===== Input data
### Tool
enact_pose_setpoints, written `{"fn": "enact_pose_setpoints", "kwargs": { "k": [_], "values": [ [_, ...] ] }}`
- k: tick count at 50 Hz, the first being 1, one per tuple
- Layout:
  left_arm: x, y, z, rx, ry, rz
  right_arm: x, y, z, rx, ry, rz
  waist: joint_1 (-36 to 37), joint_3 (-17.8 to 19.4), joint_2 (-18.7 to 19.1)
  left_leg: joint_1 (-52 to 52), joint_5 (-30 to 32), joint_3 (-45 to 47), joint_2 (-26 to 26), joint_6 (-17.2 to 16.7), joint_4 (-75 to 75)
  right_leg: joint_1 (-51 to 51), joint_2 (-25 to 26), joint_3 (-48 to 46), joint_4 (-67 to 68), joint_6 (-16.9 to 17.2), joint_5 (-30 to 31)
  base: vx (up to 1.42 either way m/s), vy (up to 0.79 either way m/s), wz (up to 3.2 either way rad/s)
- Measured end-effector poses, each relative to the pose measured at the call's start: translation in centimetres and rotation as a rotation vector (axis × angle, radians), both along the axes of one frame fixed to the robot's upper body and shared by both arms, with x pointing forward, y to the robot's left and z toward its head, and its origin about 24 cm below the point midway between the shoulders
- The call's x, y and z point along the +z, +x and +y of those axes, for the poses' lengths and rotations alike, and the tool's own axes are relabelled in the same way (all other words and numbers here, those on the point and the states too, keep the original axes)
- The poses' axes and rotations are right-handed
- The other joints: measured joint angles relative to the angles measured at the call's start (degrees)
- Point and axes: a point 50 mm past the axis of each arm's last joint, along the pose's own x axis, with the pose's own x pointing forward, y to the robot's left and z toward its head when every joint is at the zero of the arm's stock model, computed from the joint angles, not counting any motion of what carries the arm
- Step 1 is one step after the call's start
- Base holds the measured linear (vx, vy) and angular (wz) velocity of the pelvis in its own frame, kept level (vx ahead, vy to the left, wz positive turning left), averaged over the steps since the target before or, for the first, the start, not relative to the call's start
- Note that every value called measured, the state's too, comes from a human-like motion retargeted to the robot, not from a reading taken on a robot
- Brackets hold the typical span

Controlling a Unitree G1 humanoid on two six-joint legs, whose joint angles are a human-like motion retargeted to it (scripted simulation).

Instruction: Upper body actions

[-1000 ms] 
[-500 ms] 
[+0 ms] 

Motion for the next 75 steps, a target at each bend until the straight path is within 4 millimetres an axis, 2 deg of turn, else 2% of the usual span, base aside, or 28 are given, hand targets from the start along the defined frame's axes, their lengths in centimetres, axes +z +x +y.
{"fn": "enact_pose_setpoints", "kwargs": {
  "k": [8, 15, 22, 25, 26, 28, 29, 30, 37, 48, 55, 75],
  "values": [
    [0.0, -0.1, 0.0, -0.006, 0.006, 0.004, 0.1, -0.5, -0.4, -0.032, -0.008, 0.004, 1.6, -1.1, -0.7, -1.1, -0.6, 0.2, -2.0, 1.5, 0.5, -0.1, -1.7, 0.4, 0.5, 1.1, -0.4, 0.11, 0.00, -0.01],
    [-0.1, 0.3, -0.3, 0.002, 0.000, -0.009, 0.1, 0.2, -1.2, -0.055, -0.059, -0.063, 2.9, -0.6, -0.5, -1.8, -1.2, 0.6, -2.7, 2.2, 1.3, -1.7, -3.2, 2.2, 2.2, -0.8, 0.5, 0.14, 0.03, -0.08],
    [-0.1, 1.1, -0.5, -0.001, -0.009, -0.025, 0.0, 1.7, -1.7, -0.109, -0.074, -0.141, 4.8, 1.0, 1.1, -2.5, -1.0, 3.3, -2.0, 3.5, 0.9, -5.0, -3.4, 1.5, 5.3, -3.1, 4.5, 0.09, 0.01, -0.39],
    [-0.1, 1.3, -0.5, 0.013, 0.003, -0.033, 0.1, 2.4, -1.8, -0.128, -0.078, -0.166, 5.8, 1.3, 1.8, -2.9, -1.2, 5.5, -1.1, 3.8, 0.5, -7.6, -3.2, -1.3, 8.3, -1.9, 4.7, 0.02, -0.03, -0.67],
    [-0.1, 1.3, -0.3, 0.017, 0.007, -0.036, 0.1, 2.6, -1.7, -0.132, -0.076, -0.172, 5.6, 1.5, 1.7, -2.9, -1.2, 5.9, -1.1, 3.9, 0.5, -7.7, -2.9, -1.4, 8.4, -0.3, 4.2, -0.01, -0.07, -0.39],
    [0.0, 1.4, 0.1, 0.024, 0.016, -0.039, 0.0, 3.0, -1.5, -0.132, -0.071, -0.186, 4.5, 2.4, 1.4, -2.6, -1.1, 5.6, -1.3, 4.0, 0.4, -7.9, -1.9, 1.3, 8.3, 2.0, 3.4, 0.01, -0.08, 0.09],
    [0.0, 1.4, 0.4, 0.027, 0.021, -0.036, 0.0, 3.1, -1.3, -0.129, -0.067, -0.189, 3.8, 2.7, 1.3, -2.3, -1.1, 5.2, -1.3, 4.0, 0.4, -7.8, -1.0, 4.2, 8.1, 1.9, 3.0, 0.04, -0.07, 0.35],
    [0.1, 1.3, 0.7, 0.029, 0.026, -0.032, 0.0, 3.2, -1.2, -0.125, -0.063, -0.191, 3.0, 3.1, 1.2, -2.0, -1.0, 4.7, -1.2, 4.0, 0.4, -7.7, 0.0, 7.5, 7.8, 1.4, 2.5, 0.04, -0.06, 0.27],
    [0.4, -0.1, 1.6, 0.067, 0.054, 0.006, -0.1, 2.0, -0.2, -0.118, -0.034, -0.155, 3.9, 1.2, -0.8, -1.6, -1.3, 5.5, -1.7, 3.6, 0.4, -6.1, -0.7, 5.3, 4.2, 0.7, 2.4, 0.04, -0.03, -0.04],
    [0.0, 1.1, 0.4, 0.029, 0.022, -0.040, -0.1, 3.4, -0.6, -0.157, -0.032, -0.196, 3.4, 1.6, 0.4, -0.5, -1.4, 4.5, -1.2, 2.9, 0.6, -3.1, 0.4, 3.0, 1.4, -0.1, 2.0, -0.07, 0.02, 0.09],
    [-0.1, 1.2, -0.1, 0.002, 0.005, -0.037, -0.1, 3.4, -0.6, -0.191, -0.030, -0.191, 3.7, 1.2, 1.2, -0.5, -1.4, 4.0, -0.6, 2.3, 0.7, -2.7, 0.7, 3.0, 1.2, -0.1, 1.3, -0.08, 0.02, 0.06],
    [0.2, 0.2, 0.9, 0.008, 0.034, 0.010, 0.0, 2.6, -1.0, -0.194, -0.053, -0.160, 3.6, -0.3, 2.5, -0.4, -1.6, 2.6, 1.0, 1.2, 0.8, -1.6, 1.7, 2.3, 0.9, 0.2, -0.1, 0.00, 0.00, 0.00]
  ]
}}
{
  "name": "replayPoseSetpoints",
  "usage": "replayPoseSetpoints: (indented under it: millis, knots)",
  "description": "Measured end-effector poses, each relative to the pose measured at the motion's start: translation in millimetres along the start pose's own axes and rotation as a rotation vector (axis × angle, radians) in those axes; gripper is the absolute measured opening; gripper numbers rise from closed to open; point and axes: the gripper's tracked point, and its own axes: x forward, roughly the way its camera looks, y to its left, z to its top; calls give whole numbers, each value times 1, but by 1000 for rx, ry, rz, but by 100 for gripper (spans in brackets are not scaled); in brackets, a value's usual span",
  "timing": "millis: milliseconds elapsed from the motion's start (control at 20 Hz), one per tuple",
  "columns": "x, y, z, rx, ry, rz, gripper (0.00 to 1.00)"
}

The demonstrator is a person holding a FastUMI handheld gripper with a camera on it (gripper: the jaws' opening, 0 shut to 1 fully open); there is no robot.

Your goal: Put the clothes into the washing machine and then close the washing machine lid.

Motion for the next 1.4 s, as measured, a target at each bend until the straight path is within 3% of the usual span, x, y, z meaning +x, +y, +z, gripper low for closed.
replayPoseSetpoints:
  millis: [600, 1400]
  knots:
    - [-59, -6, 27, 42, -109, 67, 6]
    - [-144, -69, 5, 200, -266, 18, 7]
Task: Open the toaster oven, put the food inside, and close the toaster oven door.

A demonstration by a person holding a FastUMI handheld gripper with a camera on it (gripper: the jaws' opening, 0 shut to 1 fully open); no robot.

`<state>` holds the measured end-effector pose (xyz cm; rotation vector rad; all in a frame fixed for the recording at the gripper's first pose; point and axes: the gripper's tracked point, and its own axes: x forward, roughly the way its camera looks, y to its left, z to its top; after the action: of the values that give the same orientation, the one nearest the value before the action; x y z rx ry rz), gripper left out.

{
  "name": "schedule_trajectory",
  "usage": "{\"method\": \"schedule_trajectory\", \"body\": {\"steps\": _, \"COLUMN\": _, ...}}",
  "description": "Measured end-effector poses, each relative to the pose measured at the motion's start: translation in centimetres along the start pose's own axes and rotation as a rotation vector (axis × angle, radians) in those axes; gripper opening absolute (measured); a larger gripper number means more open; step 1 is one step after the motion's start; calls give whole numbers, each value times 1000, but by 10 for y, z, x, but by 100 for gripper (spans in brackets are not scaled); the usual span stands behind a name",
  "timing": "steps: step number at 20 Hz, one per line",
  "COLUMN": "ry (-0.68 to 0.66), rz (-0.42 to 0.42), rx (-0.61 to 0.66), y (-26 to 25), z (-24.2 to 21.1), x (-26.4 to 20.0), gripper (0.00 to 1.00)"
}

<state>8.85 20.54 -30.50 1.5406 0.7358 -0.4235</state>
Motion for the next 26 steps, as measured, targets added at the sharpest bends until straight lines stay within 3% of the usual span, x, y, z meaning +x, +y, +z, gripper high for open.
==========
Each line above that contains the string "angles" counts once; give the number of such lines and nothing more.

_Output for this exercise_
3